(Circulation. 2000;101:423.)
© 2000 American Heart Association, Inc.
Basic Science Reports |
Chronic NG-Nitro-L-Arginine Methyl Ester–Induced Hypertension
Novel Molecular Adaptation to Systolic Load in Absence of Hypertrophy
From the Charles A. Dana Research Institute and the Harvard-Thorndike Laboratory, Beth Israel Deaconess Medical Center, and Department of Medicine, Cardiovascular Division, Harvard Medical School, Boston, Mass.
Correspondence to Beverly H. Lorell, MD, Cardiovascular Division, Beth Israel Deaconess Medical Center, 330 Brookline Ave, Boston, MA 02215. E-mail blorell{at}caregroup.harvard.edu
Background—Chronic NG-nitro-L-arginine methyl ester (L-NAME), which inhibits nitric oxide synthesis, causes hypertension and would therefore be expected to induce robust cardiac hypertrophy. However, L-NAME has negative metabolic effects on protein synthesis that suppress the increase in left ventricular (LV) mass in response to sustained pressure overload. In the present study, we used L-NAME–induced hypertension to test the hypothesis that adaptation to pressure overload occurs even when hypertrophy is suppressed.

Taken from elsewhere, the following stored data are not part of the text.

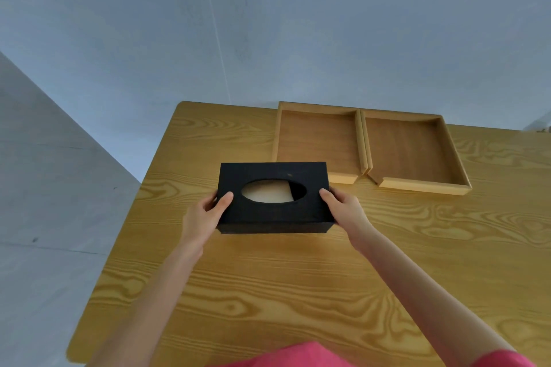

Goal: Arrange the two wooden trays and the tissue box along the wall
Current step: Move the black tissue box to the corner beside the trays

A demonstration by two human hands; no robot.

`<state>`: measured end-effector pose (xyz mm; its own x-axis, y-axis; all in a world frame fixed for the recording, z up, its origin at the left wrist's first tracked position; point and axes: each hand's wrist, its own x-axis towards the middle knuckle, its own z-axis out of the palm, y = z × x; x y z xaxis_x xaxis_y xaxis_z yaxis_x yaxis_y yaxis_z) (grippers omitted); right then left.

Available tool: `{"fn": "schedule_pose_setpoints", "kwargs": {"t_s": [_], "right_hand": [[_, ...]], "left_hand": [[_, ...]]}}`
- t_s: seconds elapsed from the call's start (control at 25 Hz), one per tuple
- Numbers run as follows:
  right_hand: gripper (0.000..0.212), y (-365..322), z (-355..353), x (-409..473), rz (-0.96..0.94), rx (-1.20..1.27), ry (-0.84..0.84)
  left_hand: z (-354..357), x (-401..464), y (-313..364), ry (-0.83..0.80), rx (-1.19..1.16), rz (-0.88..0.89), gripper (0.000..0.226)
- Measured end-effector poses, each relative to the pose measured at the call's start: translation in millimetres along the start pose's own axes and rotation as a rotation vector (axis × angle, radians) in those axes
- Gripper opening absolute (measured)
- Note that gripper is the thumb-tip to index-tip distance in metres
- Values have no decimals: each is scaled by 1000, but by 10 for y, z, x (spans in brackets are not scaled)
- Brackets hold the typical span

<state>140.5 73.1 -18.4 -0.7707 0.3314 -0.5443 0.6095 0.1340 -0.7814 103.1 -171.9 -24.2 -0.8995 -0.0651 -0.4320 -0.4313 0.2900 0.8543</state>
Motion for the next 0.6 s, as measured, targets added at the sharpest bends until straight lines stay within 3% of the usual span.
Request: {"fn": "schedule_pose_setpoints", "kwargs": {"t_s": [0.12,0.6], "right_hand": [[35,-334,238,177,-30,7,-36],[41,-1102,1087,1039,-28,-37,-211]], "left_hand": [[-245,259,180,60,24,26,48],[-702,1496,409,205,25,35,39]]}}
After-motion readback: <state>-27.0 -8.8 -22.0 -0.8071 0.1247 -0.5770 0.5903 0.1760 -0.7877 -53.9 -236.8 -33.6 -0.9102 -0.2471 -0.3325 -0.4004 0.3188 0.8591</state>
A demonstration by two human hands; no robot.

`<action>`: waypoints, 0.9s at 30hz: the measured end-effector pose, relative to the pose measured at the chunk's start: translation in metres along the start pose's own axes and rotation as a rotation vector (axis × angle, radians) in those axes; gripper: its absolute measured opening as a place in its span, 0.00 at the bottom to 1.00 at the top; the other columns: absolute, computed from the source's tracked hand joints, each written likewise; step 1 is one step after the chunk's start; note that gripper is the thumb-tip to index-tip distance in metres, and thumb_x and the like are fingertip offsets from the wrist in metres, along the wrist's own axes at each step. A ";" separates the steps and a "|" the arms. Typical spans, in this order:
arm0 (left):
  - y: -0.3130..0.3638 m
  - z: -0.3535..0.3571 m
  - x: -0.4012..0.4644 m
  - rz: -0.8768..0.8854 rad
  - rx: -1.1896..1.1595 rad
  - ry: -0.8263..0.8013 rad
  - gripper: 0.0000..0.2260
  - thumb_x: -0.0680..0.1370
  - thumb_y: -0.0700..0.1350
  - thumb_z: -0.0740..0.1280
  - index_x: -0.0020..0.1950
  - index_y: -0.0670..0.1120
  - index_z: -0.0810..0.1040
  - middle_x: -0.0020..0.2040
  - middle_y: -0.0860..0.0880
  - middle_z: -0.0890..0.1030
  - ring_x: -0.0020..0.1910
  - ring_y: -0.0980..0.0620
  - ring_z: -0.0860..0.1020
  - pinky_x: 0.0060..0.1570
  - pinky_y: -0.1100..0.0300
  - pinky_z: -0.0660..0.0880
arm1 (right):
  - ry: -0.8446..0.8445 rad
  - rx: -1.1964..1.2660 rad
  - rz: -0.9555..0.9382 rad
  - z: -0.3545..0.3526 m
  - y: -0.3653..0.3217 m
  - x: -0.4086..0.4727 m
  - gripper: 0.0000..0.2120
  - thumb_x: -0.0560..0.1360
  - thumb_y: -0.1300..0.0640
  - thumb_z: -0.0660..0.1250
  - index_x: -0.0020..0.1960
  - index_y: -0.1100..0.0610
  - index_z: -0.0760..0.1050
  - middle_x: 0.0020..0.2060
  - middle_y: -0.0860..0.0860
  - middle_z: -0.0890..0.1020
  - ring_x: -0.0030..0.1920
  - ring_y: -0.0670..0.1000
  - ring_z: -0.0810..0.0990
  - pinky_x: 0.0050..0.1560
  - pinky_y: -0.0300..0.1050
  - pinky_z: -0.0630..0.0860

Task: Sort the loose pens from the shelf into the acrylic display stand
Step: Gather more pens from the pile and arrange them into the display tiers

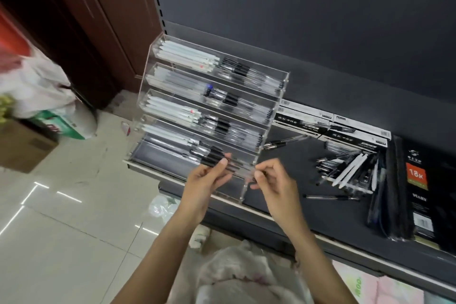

Methods and Results—Male rats received L-NAME (50 mg ·
kg-1 · d-1) or no drug for 6 weeks.
Rats with L-NAME–induced hypertension had levels of systolic
wall stress similar to those of rats with aortic stenosis
(85±19 versus 92±16 kdyne/cm). Rats with aortic stenosis
developed a nearly 2-fold increase in LV mass compared with controls.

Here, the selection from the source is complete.